I finally came out to myself when I was 15 years old, but it took almost another year for me to settle on nonbinary as my identity. In that time I continued to hyperfixate on this game and remained utterly obsessed with the Sylvari. I found more people who shared similar identities with me on social media, but for the most part they were the skinny, traditionally androgynous AFABs with flawless makeup and short, colored hair. They weren’t like me, and most eventually began transitioning to masculinity. Which was fine for them, but I felt pressured into conforming to the standards that they’d established, as they were my only outside representation of nonbinary identities. Their standards didn’t fit who I am as a person, though I found myself feeling as though I needed to bind my chest and try to mimic their androgyny. Those standards wrecked my journey of self acceptance early on, because I didn’t have representation of what my identity looked like as I present it.

Then along came Steven Universe! A delightfully upbeat cartoon that manages to be surprisingly deep, starring a young boy and his three nonbinary moms. The Crystal Gems, as they’re known, are feminine presenting nonbinary aliens. At the time I rejoiced at the newly explicit representation. Finally, there were characters that mirrored how I felt and how I presented myself. Characters that could be strong and powerful, femme and queer but yet… they weren’t human.

Making nonbinary characters nonhuman in fiction is a long running trope, and yet creators still think that they’re being progressive for giving an alien or a robot a genderqueer identity. For example…
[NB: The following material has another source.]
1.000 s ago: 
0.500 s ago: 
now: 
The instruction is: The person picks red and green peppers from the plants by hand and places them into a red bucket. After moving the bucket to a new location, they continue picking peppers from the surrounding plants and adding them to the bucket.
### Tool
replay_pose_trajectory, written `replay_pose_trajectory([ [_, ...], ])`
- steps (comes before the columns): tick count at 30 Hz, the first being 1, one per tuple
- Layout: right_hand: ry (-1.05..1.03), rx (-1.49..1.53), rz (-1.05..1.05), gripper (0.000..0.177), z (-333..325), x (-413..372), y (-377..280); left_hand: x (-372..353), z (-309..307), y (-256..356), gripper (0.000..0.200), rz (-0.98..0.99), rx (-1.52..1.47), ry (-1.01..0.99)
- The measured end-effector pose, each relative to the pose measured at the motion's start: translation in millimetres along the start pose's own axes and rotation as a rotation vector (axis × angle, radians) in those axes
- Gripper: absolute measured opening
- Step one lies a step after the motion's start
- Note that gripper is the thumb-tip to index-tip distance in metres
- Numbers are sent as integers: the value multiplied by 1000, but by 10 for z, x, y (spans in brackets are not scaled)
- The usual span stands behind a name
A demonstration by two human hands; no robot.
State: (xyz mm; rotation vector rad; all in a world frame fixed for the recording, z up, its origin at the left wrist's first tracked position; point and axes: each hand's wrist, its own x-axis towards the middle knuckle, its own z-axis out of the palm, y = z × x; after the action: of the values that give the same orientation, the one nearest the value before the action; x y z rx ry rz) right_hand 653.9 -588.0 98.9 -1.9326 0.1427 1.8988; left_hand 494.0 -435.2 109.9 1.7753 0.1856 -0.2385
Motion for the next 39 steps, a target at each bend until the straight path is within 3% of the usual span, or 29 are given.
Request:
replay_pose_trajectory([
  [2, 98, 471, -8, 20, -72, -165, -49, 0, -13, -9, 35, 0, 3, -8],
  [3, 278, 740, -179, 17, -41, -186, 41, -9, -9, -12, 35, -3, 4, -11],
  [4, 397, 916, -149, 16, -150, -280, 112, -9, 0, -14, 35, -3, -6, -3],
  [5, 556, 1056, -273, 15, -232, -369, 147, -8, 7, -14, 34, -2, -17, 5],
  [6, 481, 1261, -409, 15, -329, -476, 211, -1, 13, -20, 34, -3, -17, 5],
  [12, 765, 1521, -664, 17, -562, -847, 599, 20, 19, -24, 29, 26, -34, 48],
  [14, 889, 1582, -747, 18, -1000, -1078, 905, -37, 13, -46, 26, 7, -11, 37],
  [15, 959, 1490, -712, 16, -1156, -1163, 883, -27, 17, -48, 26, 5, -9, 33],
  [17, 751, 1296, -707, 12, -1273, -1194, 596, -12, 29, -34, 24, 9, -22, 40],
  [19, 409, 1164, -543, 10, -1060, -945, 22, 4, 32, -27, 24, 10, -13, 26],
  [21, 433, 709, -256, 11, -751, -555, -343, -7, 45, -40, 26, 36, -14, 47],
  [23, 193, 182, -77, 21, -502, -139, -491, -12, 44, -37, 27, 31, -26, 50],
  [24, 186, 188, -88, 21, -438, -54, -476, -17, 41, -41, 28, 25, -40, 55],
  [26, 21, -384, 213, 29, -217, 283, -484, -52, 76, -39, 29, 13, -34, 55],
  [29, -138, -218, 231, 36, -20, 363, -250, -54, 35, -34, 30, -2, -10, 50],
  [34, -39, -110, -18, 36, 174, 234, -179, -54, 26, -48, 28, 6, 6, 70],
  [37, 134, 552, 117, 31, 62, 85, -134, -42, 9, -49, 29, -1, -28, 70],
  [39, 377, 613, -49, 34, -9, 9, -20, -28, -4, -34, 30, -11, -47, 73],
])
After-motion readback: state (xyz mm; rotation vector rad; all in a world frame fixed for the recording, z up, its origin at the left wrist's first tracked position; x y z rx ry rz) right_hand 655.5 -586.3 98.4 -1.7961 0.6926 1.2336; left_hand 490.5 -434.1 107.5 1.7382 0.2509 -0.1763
  • In the Mass Effect video game series, there is a feminine presenting race of monogendered aliens known as the asari who are canonically agender/nonbinary.
  • In the popular sitcom, The Good Place, a feminine presenting heavenly computer program constantly reminds the cast that she is not a girl, to the point of their misgendering her and her correcting them being played as a running joke.
  • In a comic for the video game Overwatch, the writer said that the omnic character (a robot) in it used They/Them pronouns.
  • In the Netflix She-Ra series, the genderqueer character is a shape-shifting alien.
  • In Good Omens, a vast majority of the characters are genderqueer; however, they are all either angels or demons. They aren’t human and are essentially alien.
  • In the video game Borderlands 3, their nonbinary representation is a robot called Fl4k.

These are just the examples that I can list off immediately from the media that I either consume or that I have read about as an outsider. And while there has been some amount of progress when it comes to respectful representation of nonbinary characters, I’ve had my identity dehumanized to the point where I don’t feel like I’m supposed to be human sometimes.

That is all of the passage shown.